Charlie Finlayson: I didn’t see the boulder hit him, but I saw the rock flake he was standing on come off the wall.

David: My left arm was above my head, and the boulder snapped it, crushed my helmet, and broke my back and my left leg. I ended up 40 feet below Charlie.

Charlie: I couldn’t see him, because there was this bush in the way, so I didn’t know if he was alive. He was silent for like five minutes. I kept shouting, asking if he could hear me.

David: I woke up and heard Charlie yelling. I told him I was OK but bleeding and needed the first aid kit. He lowered it down, then rappelled to me and lowered me another 20 feet to a ledge, where he helped me get bandaged. We were so far up the wall, I thought I might bleed out before we got down. But I just couldn’t say, “Hey, I might not make it.” I told him that if I passed out, he should tie me off to the wall and go. It took us until nightfall to reach the bottom.
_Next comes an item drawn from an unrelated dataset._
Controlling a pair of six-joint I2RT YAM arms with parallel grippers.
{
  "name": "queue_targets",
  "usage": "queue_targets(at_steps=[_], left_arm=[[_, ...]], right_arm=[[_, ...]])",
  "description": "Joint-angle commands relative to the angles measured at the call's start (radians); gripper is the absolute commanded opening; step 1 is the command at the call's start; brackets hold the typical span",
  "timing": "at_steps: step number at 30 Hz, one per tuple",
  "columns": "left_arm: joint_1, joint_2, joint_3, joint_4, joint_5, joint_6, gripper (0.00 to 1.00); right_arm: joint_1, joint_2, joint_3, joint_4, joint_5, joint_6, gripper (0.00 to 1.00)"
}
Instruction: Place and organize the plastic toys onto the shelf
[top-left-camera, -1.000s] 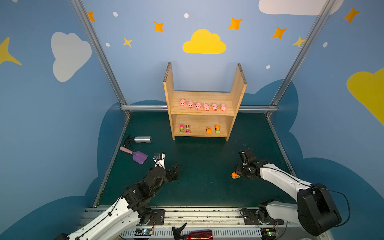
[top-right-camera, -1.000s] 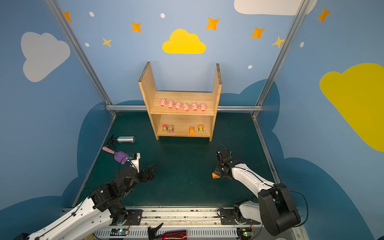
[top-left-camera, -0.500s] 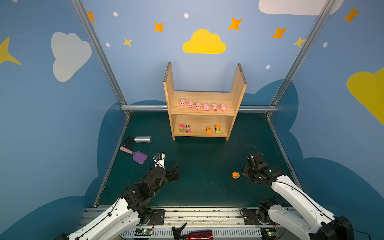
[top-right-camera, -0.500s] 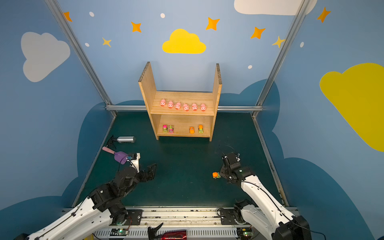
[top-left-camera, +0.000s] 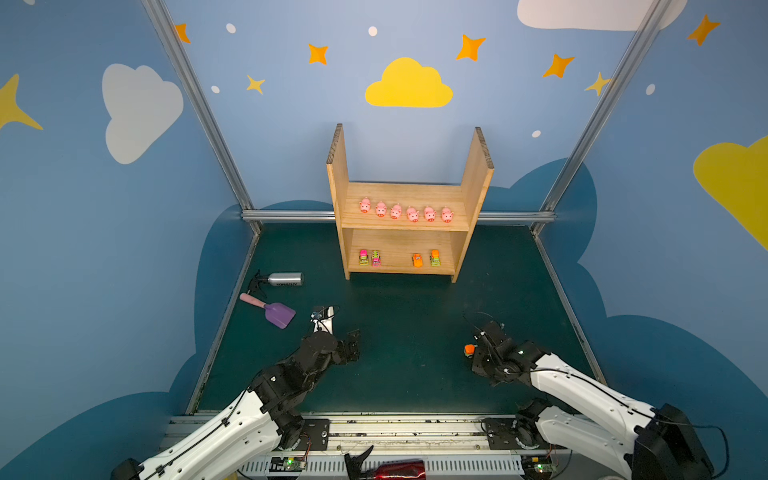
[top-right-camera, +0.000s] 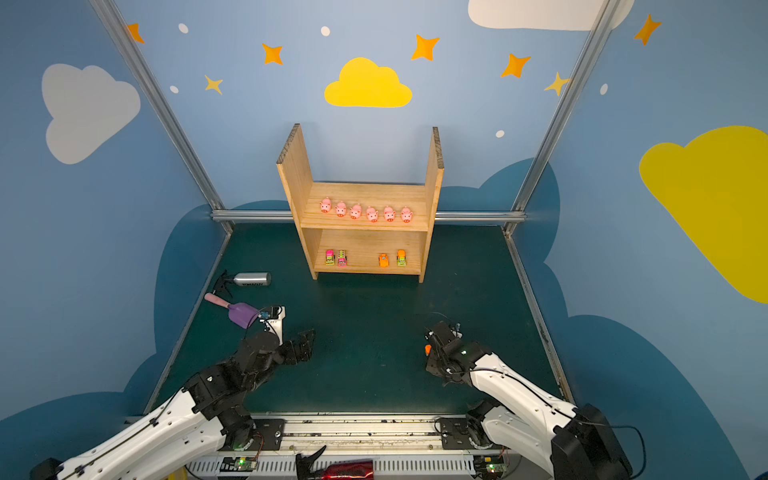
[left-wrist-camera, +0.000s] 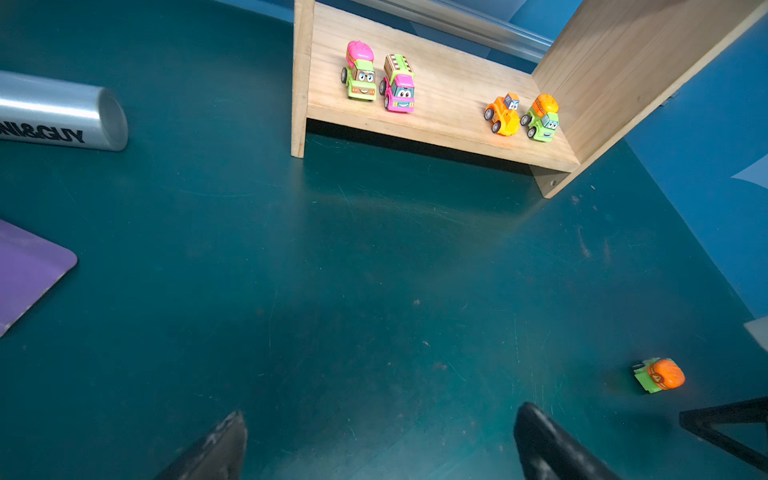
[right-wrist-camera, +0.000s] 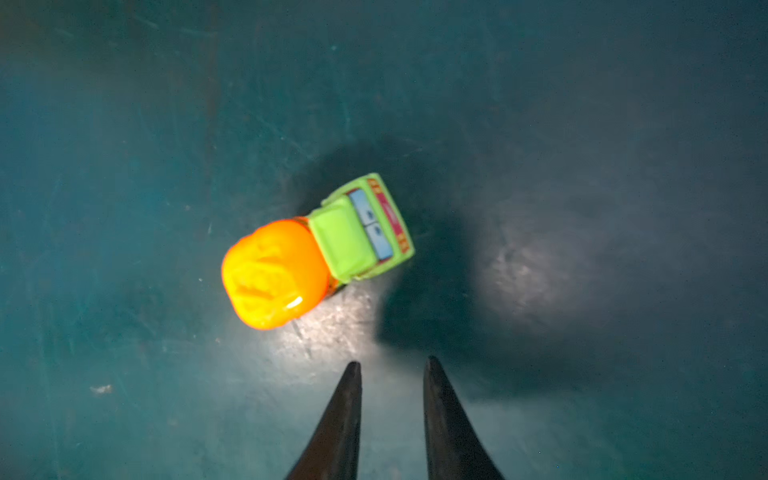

Charlie: There was one point where I knew he was delirious, because he said, “OK, you can scramble from here, it looks pretty flat.” We were still 100 feet up.

David: Charlie went to our camp in the dark to get sleeping bags, water, and food. We stayed up all night talking. He’d doze off, then pop up to make sure I was awake. At first light, he got me moving very slowly back to camp. Many times I said, “Charlie, I can’t go any farther.” He’d say, “Let me help you make it another inch.” At camp, I told him he had to go get help.

Charlie: I said, “No, I’m not going out by myself.”

David: That was emotional. I wasn’t too worried about him getting lost, but there might not be anybody at the trailhead. The next morning he was ready. He said, “I guess I better get going.” He gave me a big hug and left.

Charlie: About three miles from camp, I ran into a couple of hikers, who told me there was a big group behind them. I asked them to check on my dad, and I kept going. At first I didn’t see anyone else, so I blew my whistle. This guy ran up to me and then went to get a ranger. That’s when I knew that my dad was going to make it.

David: I had my final round of surgeries in December. I’m still recovering, but we did an all-day climb a couple of weeks ago.

As told to Will Cockrell.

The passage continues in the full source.